Copy the records below word for word, leaving out nothing.
━━━━━ Data for processing
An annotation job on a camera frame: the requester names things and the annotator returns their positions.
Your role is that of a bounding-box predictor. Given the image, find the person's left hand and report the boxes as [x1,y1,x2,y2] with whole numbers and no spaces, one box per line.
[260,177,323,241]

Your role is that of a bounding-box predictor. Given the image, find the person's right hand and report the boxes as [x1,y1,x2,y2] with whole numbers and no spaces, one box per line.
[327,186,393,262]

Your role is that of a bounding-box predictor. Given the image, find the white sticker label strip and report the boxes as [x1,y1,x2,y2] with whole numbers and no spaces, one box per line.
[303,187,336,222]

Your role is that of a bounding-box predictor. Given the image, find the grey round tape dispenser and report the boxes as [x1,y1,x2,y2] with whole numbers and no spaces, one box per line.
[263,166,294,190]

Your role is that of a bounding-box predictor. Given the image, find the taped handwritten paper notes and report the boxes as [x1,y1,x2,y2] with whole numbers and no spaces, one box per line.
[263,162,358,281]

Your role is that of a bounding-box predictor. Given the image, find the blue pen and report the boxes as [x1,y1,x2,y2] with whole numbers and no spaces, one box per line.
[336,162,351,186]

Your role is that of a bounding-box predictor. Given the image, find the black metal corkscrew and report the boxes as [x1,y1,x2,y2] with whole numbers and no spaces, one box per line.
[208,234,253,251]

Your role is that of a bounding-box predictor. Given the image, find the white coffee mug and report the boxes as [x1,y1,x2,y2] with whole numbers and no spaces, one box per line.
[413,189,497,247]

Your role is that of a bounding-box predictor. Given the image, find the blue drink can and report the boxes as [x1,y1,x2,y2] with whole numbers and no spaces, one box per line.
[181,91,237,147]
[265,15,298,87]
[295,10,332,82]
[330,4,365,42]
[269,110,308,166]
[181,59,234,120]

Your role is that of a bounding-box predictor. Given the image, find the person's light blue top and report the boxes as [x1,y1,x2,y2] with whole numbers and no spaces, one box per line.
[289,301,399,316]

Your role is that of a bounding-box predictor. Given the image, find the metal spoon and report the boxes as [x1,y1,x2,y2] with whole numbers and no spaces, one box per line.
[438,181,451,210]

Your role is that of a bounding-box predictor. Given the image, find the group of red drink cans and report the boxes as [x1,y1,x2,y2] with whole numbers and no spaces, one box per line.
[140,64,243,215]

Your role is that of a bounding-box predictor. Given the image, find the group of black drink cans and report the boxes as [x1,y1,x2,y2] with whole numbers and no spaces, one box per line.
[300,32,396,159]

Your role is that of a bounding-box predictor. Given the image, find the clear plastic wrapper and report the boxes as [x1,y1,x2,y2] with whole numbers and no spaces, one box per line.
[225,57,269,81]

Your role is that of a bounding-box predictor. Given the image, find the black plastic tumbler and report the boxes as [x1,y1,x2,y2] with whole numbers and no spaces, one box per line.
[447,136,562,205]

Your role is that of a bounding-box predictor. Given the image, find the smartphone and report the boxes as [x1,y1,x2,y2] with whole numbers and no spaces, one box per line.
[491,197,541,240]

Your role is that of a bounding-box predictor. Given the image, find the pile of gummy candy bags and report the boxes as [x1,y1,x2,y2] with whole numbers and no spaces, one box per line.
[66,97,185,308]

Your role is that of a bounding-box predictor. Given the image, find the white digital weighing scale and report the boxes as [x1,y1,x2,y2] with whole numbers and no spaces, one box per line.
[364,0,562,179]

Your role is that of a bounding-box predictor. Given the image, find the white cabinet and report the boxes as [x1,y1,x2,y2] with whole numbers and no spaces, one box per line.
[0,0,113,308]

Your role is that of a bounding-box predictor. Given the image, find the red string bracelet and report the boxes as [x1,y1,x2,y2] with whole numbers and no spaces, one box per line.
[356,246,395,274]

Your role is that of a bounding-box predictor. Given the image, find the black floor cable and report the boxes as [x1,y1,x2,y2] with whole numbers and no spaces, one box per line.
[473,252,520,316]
━━━━━━━━━━
# [Task answer]
An annotation job on a camera frame: the requester names things and the annotator returns their positions.
Your role is that of a bounding-box predictor. Given the image, find the person's left hand and report the boxes as [x1,y1,x2,y2] with whole numbers and no spaces, one box per line.
[260,177,323,241]

Your role is that of a bounding-box predictor. Given the image, find the person's right hand and report the boxes as [x1,y1,x2,y2] with whole numbers and no spaces, one box per line.
[327,186,393,262]

Your role is that of a bounding-box predictor. Given the image, find the white sticker label strip and report the boxes as [x1,y1,x2,y2] with whole numbers and no spaces, one box per line.
[303,187,336,222]

Your role is that of a bounding-box predictor. Given the image, find the grey round tape dispenser and report the boxes as [x1,y1,x2,y2] with whole numbers and no spaces, one box per line.
[263,166,294,190]

Your role is that of a bounding-box predictor. Given the image, find the taped handwritten paper notes and report the boxes as [x1,y1,x2,y2] with whole numbers and no spaces, one box per line.
[263,162,358,281]

Your role is that of a bounding-box predictor. Given the image, find the blue pen and report the boxes as [x1,y1,x2,y2] with whole numbers and no spaces, one box per line.
[336,162,351,186]

Your role is that of a bounding-box predictor. Given the image, find the black metal corkscrew and report the boxes as [x1,y1,x2,y2] with whole numbers and no spaces, one box per line.
[208,234,253,251]

Your role is that of a bounding-box predictor. Given the image, find the white coffee mug and report the boxes as [x1,y1,x2,y2] with whole numbers and no spaces, one box per line.
[413,189,497,247]

Your role is that of a bounding-box predictor. Given the image, find the blue drink can and report the boxes as [x1,y1,x2,y2] with whole numbers and no spaces, one box per line.
[181,91,237,147]
[265,15,298,87]
[295,10,332,82]
[330,4,365,42]
[269,110,308,166]
[181,59,234,120]

Your role is that of a bounding-box predictor. Given the image, find the person's light blue top and report the boxes as [x1,y1,x2,y2] with whole numbers and no spaces, one box per line.
[289,301,399,316]

Your role is that of a bounding-box predictor. Given the image, find the metal spoon and report the boxes as [x1,y1,x2,y2] with whole numbers and no spaces, one box per line.
[438,181,451,210]

Your role is that of a bounding-box predictor. Given the image, find the group of red drink cans and report the boxes as [x1,y1,x2,y2] with whole numbers and no spaces, one box per line.
[140,64,243,215]

Your role is that of a bounding-box predictor. Given the image, find the group of black drink cans and report the boxes as [x1,y1,x2,y2] with whole numbers and no spaces, one box per line.
[300,32,396,159]

Your role is that of a bounding-box predictor. Given the image, find the clear plastic wrapper and report the boxes as [x1,y1,x2,y2] with whole numbers and no spaces, one box per line.
[225,57,269,81]

Your role is that of a bounding-box predictor. Given the image, find the black plastic tumbler and report the boxes as [x1,y1,x2,y2] with whole numbers and no spaces, one box per line.
[447,136,562,205]

Your role is that of a bounding-box predictor. Given the image, find the smartphone and report the boxes as [x1,y1,x2,y2] with whole numbers and no spaces, one box per line.
[491,197,541,240]

Your role is that of a bounding-box predictor. Given the image, find the pile of gummy candy bags and report the boxes as [x1,y1,x2,y2] with whole numbers and no spaces, one box per line.
[66,97,185,308]

Your role is that of a bounding-box predictor. Given the image, find the white digital weighing scale and report the boxes as [x1,y1,x2,y2] with whole numbers and no spaces, one box per line.
[364,0,562,179]

Your role is that of a bounding-box predictor. Given the image, find the white cabinet and report the boxes as [x1,y1,x2,y2] with whole numbers and no spaces, one box per line.
[0,0,113,308]

Your role is that of a bounding-box predictor. Given the image, find the red string bracelet and report the boxes as [x1,y1,x2,y2] with whole numbers and no spaces, one box per line.
[356,246,395,274]

Your role is that of a bounding-box predictor. Given the image, find the black floor cable and report the boxes as [x1,y1,x2,y2] with whole numbers and no spaces, one box per line.
[473,252,520,316]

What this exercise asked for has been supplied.